The alteration which undoubtedly took place about the end of the fifteenth century, in the pursuits and pretensions of the Alchymists, may perhaps be ascribed to these absurd and cruel proceedings. Worthless as that science in its best days was, and could not but be, there can be no doubt that the change of which we speak was a most unfortunate one. The persecutions by which the Alchymist was assailed, were so far from discouraging the popular belief in his powers, that they confirmed it by the express authority of the Church. His prospects of gain were therefore as hopeful as ever, if he had the courage to confront the chance of being burned alive. Thus Alchymy, originally a harmless chimera, became the resource of needy and desperate men-men who were willing to endure the abhorrence of their fellow-creatures, and the menaces of the law, for the gold which they could extort from the timid and the credulous. The Alchymist, once an honoured sage, whom the strictest Catholic regarded

with awe if not with admiration, became first a detested sorcerer, alternately the tool and the victim of lawless power, and next a common vagabond and charlatan ;-just as the petty sovereign, whose forays swept a whole province, degenerated first to the wandering mercenary captain, and lastly to the lurking highwayman.

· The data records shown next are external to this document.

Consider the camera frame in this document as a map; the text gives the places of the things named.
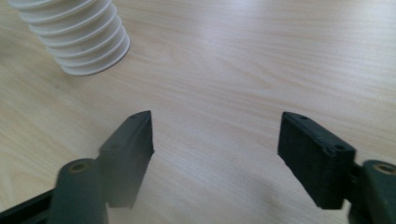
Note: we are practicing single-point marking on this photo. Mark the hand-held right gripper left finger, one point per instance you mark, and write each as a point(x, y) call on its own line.
point(127, 161)

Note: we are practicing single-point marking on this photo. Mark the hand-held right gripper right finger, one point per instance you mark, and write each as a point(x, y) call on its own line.
point(314, 158)

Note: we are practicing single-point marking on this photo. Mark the stack of white paper cups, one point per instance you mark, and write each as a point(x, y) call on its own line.
point(79, 34)

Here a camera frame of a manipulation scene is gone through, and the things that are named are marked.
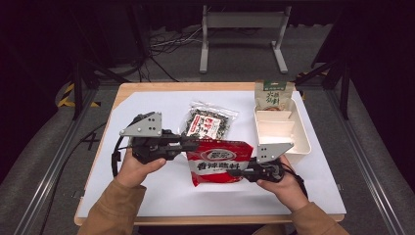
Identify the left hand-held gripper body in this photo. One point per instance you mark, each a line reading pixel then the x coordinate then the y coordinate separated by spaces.
pixel 147 137

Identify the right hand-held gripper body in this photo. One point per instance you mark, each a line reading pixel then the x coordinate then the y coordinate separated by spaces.
pixel 269 160

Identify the red seasoning packet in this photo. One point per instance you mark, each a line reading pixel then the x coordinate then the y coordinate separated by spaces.
pixel 220 161

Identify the white divided plastic box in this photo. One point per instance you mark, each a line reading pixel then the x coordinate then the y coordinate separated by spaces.
pixel 284 130

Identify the cream and green sauce pouch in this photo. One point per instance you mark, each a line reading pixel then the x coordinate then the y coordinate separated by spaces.
pixel 273 96

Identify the person's left hand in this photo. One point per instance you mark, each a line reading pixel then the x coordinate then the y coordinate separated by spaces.
pixel 137 169

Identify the person's right hand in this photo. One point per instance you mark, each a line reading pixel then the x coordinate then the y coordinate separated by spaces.
pixel 287 189

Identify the clear bag of dried vegetables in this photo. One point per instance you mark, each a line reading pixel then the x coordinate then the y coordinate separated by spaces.
pixel 208 122

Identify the white table sheet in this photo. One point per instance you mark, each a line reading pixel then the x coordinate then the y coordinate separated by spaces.
pixel 169 189

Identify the black stand leg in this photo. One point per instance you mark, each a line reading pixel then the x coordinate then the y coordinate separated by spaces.
pixel 339 78
pixel 84 75

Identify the yellow and black hazard tape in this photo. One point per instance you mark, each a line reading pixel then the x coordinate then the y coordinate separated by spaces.
pixel 67 96

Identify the grey metal stand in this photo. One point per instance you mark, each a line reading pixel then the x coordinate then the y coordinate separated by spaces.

Dousterswivel and Cagliostro were the degraded successors of Geber and Alfarabi, as Turpin was of the ancient Buccleuchs and Fairniehirsts. But Alchymy, unlike robbery, became more pernicious in proportion as it became perilous and disgraceful. In the eighth century the Alchymist rejected with scorn the magnificent hospitality of the Caliph; in the eighteenth, he was glad to prey upon the credulity of a pedantic country gentleman or a ruined gambler.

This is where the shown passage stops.